* _About this task_
Would you print out all of the data exactly and keep the pictures out of it?

(Dataset entries)
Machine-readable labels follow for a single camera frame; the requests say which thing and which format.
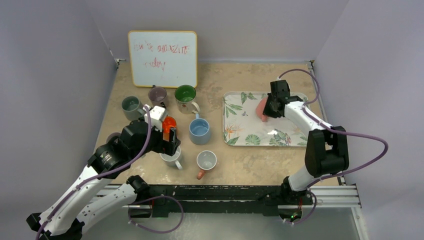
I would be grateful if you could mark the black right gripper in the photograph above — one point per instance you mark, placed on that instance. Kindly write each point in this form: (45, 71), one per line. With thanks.
(271, 106)

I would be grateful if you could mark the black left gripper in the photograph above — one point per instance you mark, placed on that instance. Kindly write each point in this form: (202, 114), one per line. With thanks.
(167, 146)

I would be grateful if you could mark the light blue mug front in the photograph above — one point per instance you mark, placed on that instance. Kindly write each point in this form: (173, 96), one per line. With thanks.
(174, 160)

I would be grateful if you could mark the light blue mug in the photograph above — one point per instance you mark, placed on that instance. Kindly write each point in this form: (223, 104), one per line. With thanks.
(174, 160)
(199, 130)

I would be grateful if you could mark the pink mug back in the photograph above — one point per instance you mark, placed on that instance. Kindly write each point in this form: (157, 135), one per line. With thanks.
(260, 109)

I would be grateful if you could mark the pink mug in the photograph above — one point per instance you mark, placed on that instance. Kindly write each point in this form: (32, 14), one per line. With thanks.
(206, 160)
(260, 109)

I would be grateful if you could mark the bright orange mug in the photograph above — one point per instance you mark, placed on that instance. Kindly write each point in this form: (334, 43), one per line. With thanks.
(168, 123)

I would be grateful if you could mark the light blue mug back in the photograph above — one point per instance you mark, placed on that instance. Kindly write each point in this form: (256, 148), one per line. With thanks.
(199, 130)

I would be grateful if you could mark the pink mug front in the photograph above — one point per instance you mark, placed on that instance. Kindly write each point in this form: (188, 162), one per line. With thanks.
(206, 160)

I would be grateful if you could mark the purple mug black handle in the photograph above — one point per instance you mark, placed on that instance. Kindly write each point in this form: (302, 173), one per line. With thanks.
(158, 97)

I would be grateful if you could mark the grey-green ceramic mug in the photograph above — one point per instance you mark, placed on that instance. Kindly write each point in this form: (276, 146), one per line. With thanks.
(132, 108)

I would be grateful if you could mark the cream illustrated mug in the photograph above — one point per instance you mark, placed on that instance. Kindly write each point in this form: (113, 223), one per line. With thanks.
(185, 96)

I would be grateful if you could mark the lilac ribbed mug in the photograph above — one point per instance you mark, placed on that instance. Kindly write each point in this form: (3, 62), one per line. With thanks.
(113, 138)

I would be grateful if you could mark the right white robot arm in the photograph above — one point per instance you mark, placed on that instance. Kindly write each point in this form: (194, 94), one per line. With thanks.
(326, 147)

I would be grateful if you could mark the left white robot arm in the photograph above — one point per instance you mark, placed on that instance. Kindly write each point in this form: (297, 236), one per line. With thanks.
(73, 214)

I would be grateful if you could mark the leaf-patterned serving tray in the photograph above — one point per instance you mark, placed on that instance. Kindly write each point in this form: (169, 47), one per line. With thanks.
(242, 127)

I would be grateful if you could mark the white dry-erase board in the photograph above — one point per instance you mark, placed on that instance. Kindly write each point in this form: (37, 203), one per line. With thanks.
(167, 59)

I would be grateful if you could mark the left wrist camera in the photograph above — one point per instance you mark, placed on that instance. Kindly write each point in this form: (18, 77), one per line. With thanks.
(155, 116)

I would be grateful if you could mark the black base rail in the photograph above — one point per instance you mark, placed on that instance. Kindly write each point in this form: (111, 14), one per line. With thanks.
(218, 199)

* _Expected answer_
Machine-readable labels follow for a single camera frame; the requests say which thing and which format.
I would be grateful if you could mark the black right gripper in the photograph above — one point per instance you mark, placed on that instance. Kindly write each point in this form: (45, 71), one per line. With thanks.
(271, 106)

I would be grateful if you could mark the black left gripper in the photograph above — one point per instance you mark, placed on that instance. Kindly write each point in this form: (202, 114), one per line. With thanks.
(167, 146)

I would be grateful if you could mark the light blue mug front in the photograph above — one point per instance you mark, placed on that instance. Kindly write each point in this form: (173, 96), one per line. With thanks.
(174, 160)

I would be grateful if you could mark the light blue mug in the photograph above — one point per instance you mark, placed on that instance. Kindly write each point in this form: (223, 104), one per line. With thanks.
(174, 160)
(199, 130)

I would be grateful if you could mark the pink mug back in the photograph above — one point per instance you mark, placed on that instance. Kindly write each point in this form: (157, 135), one per line. With thanks.
(260, 109)

I would be grateful if you could mark the pink mug in the photograph above — one point per instance you mark, placed on that instance. Kindly write each point in this form: (32, 14), one per line. With thanks.
(206, 160)
(260, 109)

I would be grateful if you could mark the bright orange mug in the photograph above — one point per instance you mark, placed on that instance. Kindly write each point in this form: (334, 43), one per line. With thanks.
(168, 123)

I would be grateful if you could mark the light blue mug back in the photograph above — one point per instance you mark, placed on that instance. Kindly write each point in this form: (256, 148), one per line. With thanks.
(199, 130)

I would be grateful if you could mark the pink mug front in the photograph above — one point per instance you mark, placed on that instance. Kindly write each point in this form: (188, 162), one per line. With thanks.
(206, 160)

I would be grateful if you could mark the purple mug black handle in the photograph above — one point per instance you mark, placed on that instance. Kindly write each point in this form: (302, 173), one per line. With thanks.
(158, 97)

I would be grateful if you could mark the grey-green ceramic mug in the photograph above — one point per instance you mark, placed on that instance. Kindly write each point in this form: (276, 146), one per line. With thanks.
(132, 108)

I would be grateful if you could mark the cream illustrated mug in the photograph above — one point per instance you mark, placed on that instance. Kindly write each point in this form: (113, 223), one per line. With thanks.
(185, 96)

I would be grateful if you could mark the lilac ribbed mug in the photograph above — one point per instance you mark, placed on that instance. Kindly write each point in this form: (3, 62), one per line. With thanks.
(113, 138)

I would be grateful if you could mark the right white robot arm in the photograph above — one point per instance you mark, placed on that instance. Kindly write each point in this form: (194, 94), one per line. With thanks.
(326, 147)

I would be grateful if you could mark the left white robot arm in the photograph above — one point per instance you mark, placed on that instance. Kindly write each point in this form: (297, 236), one per line. With thanks.
(73, 214)

I would be grateful if you could mark the leaf-patterned serving tray in the photograph above — one point per instance you mark, placed on that instance. Kindly write each point in this form: (169, 47), one per line. With thanks.
(242, 127)

I would be grateful if you could mark the white dry-erase board in the photograph above — one point per instance you mark, placed on that instance. Kindly write each point in this form: (37, 203), one per line. With thanks.
(167, 59)

I would be grateful if you could mark the left wrist camera in the photograph above — one point per instance you mark, placed on that instance. Kindly write each point in this form: (18, 77), one per line. With thanks.
(155, 116)

I would be grateful if you could mark the black base rail in the photograph above — one point per instance you mark, placed on that instance. Kindly write each point in this form: (111, 14), one per line. With thanks.
(218, 199)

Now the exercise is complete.